In that fateful moment Pandu was aware of his situation and of his impending death. He realized that he was going to die without being able to see his children at the time of his death. Madri resisted him, but he was no more in control over himself. Even gods were incapable of resisting Durvasa’s mantra, and he was a mere mortal. As fate was choking him, he overpowered Madri and forced her into sex. As they consummated the act, an arrow from the skies pierced through Pandu and entered Madri’s chest. Both were killed; however their child survived. This child came to be known as Sahadeva. In his narrative, Sarala makes use of the concept of saindu birth (“birth immediately after the union”), but it need not disturb us. Puranic discourse allowed such unnatural things. There is more to the story of Sahadeva’s birth. But here we are concerned with Madri’s story, not Sahadeva’s.

This is how Madri lived and died. Simple and uncomprehending, she was more like a child than a woman. Despite all her hidden jealousy towards Kunti, she had a certain kind of endearing naivety about her which distinguished her from the other Pandava women.

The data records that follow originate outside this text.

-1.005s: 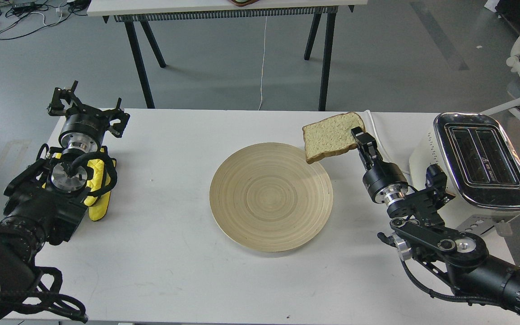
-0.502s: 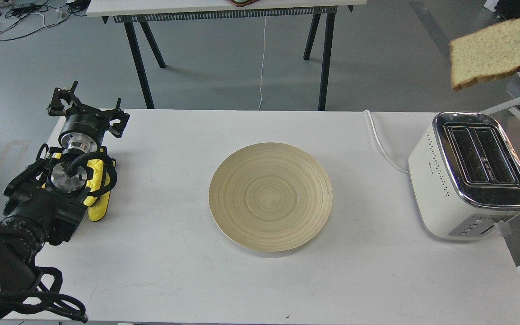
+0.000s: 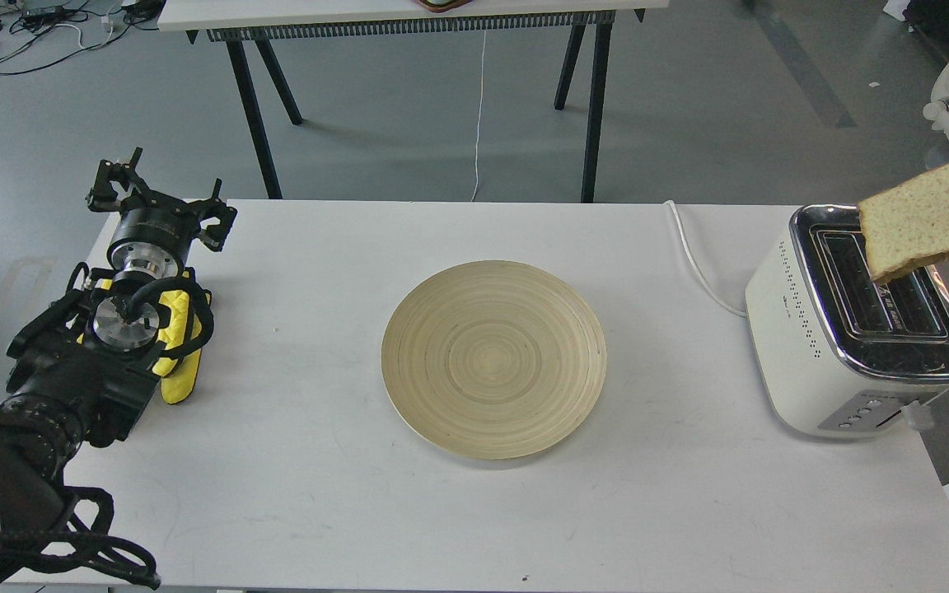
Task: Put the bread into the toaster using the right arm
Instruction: 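Lift the bread with the right gripper and carry it above the toaster, then lower the bread into the toaster slot and release it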
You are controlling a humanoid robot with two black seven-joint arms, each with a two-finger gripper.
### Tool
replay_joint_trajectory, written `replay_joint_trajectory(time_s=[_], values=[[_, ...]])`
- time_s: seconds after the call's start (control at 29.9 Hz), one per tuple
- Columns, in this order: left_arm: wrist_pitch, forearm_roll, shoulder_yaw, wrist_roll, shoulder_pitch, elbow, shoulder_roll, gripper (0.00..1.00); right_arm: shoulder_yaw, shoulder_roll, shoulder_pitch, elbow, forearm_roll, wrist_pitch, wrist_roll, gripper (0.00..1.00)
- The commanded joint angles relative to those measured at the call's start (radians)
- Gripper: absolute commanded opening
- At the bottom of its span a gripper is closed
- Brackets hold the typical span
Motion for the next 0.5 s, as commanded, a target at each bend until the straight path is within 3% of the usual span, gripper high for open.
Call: replay_joint_trajectory(time_s=[0.0,0.47], values=[[0.000,0.000,0.000,0.000,0.000,0.000,0.000,1.00,-0.004,-0.005,-0.009,0.038,-0.001,0.000,0.000,0.02],[0.000,0.000,0.000,0.000,0.000,0.000,0.000,1.00,-0.056,-0.054,-0.009,0.083,0.000,0.000,0.000,0.02]])
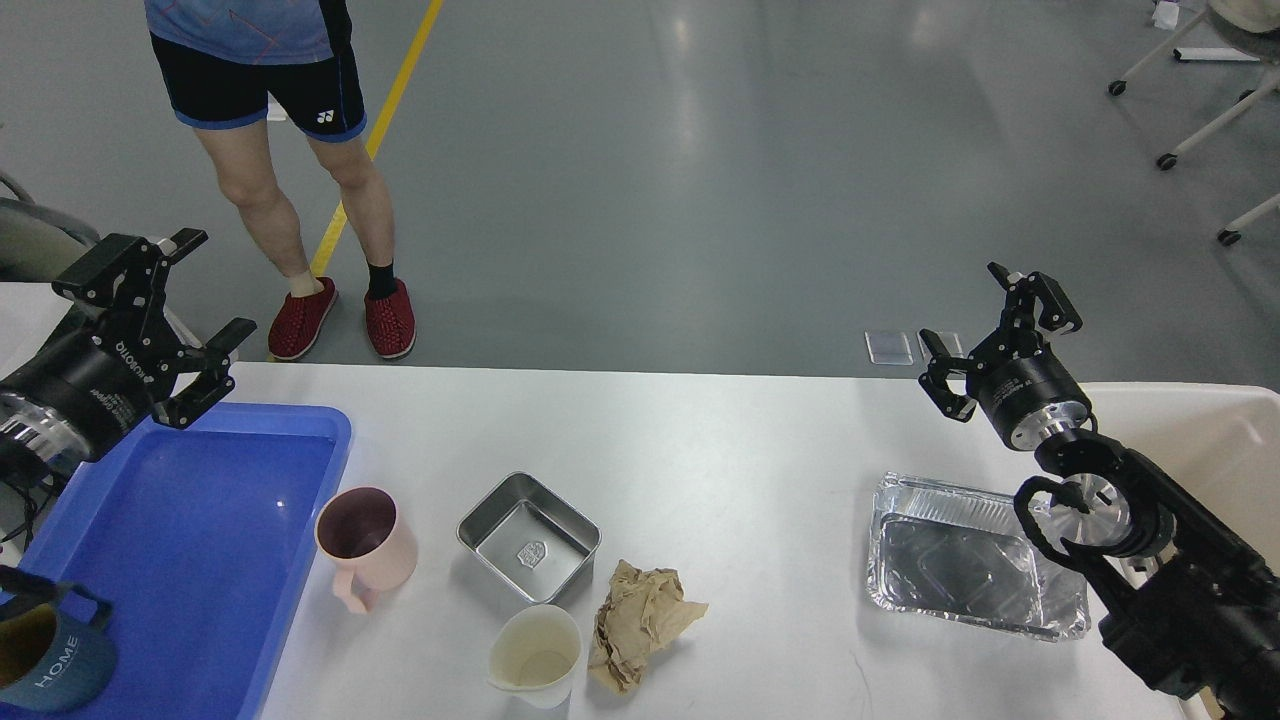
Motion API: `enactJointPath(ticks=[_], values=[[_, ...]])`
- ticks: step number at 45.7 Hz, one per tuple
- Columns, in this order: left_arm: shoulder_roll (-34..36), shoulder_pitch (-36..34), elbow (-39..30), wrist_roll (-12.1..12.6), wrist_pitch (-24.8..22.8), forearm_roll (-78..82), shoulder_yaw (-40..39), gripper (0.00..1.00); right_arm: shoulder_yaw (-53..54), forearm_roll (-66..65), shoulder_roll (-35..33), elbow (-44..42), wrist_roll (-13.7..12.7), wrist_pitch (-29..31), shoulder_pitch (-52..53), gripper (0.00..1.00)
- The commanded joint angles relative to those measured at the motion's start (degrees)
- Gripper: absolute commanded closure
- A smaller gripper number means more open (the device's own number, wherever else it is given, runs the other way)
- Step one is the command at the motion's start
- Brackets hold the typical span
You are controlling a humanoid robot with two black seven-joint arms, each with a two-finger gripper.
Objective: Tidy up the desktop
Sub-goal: 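Move the left gripper over the blue tray toward the pink mug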
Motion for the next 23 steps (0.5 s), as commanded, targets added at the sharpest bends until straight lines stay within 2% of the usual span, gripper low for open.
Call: enactJointPath(ticks=[1,5,9,16,23], values=[[11.79,0.31,-4.88,4.66,-2.16,0.14,5.76,0.03,0.00,-0.07,-0.14,0.00,0.06,0.09,-0.29,0.00],[19.27,-0.31,-7.78,9.49,-2.87,0.23,10.86,0.04,0.00,0.01,-0.14,0.00,0.06,0.09,-0.38,0.00],[24.29,-0.40,-10.07,12.58,-3.04,1.02,14.29,0.04,0.00,0.01,-0.14,0.00,0.06,0.09,-0.56,0.00],[32.55,-0.31,-10.43,12.50,-4.36,3.12,19.74,0.04,-0.09,0.01,0.03,0.00,0.06,0.09,-0.56,0.00],[33.79,0.13,-9.55,12.23,-4.54,5.77,20.27,0.04,0.00,0.01,0.03,0.09,0.06,0.09,-0.56,0.00]])
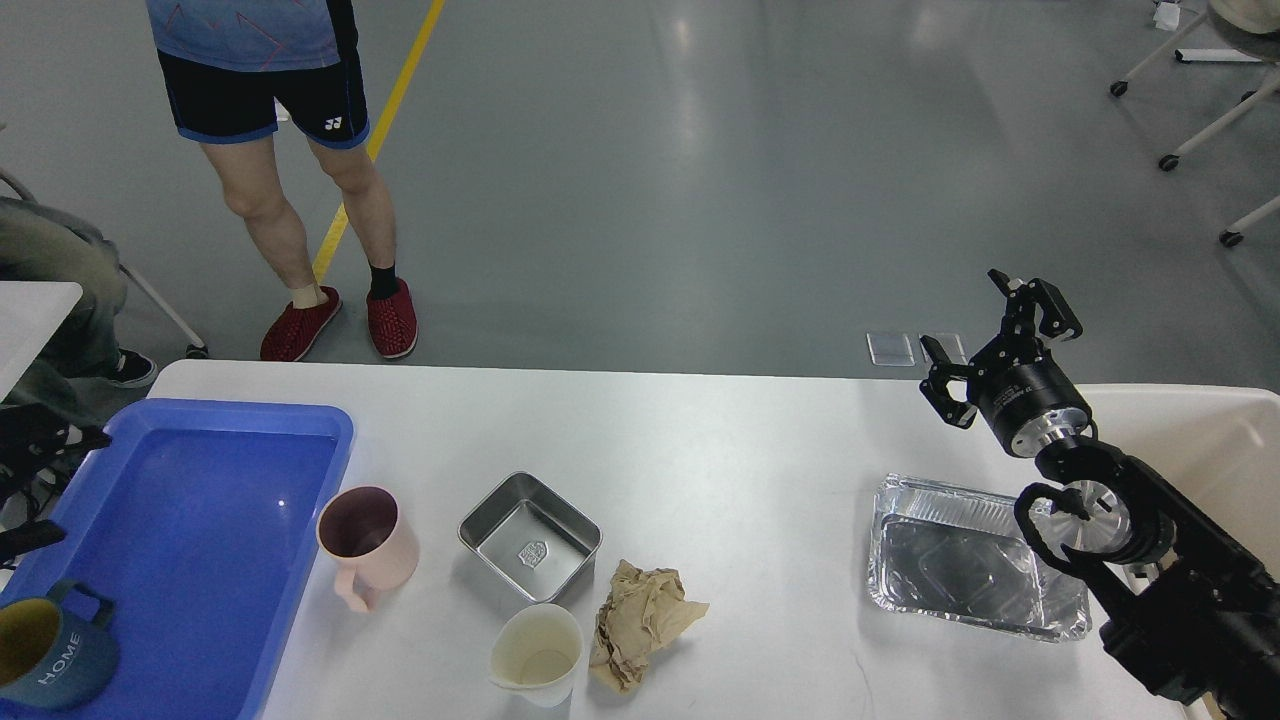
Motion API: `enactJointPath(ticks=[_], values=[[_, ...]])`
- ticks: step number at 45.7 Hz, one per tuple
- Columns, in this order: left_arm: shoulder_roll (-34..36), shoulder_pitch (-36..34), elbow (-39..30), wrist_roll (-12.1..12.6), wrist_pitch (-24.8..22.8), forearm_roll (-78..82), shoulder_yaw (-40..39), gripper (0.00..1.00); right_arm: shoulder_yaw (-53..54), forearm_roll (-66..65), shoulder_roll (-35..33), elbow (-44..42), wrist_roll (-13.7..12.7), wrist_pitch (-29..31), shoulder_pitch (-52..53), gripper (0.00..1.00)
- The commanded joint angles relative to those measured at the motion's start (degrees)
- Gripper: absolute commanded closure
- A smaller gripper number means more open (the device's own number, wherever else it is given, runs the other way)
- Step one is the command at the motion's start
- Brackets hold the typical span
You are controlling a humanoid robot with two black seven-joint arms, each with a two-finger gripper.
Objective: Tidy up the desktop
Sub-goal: 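Move the left gripper over the blue tray toward the pink mug, then grasp the pink mug rim with the left gripper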
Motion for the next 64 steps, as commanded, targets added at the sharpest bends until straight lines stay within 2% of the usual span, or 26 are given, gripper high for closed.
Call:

She was in really lucky that she died along with her husband. Had she lived, she would have died a thousand deaths holding herself responsible for her husband’s fate. She didn’t have the maturity and the sense of discrimination to realize that what had happened was an accident, and that far from being the agent, she was a mere tool in the hands of fate.

She died twice. And she evokes sympathy more for her second death than her first. If that arrow gave her her first death, she died her second death on the funeral pyre. She was completely forgotten once her body was reduced to ashes. Her children were beautifully taken care of by Kunti and later by Yudhisthira. They were integrated into the Kunti family as Pandavas. From Saaralaa Mahaabhaarata one does not know whether they ever missed their mother. Madri had simply vanished from the narrative.

3 Replies to “THE STORY OF MADRI”

  1. Madri‘s story by Sarala is more of a revelation of the practice of polygamy that existed during the time among kings and warlords. (I am increasingly convinced that kings are no more than glorified warlords after visiting Gowlior Palace of Madhav Rao Scindia.) On one hand the jelousy between Kunti and Madri shows the human side of the story of mahabharata, on the other the immaturity of Madri in handling Durvasa’s garland shows vulnerability of young. One other feature of this episode, I think, is the implicit sanction of extra-marital affairs specially involving women of royal family. So, attributing these relationships to God and the power of Rishi is a clever creation of writers. They probably did not want to incur the wraths of royalty by making these explicit at the same time making it abundantly clear to mass that such relationships are undesirable for less mortals. But the striking feature of episode is integration of Nakul and Sahadeva with Pandava family or rather Kunti’s family. I am not sure if indeed it would have happened that way had there been real mahabharata. But I guess, there are two different ways to look at it. One is the authors view that is largely in agreement with the concept of the social structure called family. The other is Kunti felt that she is the cause of Madri’s death and took upon herself to bring up the orphans Nakul and Sahadeva as an atonement of sins.


  2. Having read several versions of both the Ramayan and the Mahabharata, it was a joy to discover this blog (thanks to google). I haven't managed to read the entire page much less all pages but shall be visiting your blog as many times as required to read it all.Thanks you so much. I already am enlightened.-Valmiki Nayak


  3. This post is to add to Ratan's Point earlier.Just as the word Polygamy refers to men having multiple partners, there is a word for a woman with multiple partners – Polyandry.This was a commonly used practise earlier days, when the King could not have a child. Commonly with learned men/Sanyasis OR other warriors.Ofcourse, over period of time, in order to make this concept in tune with the modern moral ideas, the stories of various gods being the fathers of each of the sons of Pandu could have been created. Whereas it is possible that the actual fathers were residents of the forest, muni's, sanyasis – as permited during those days.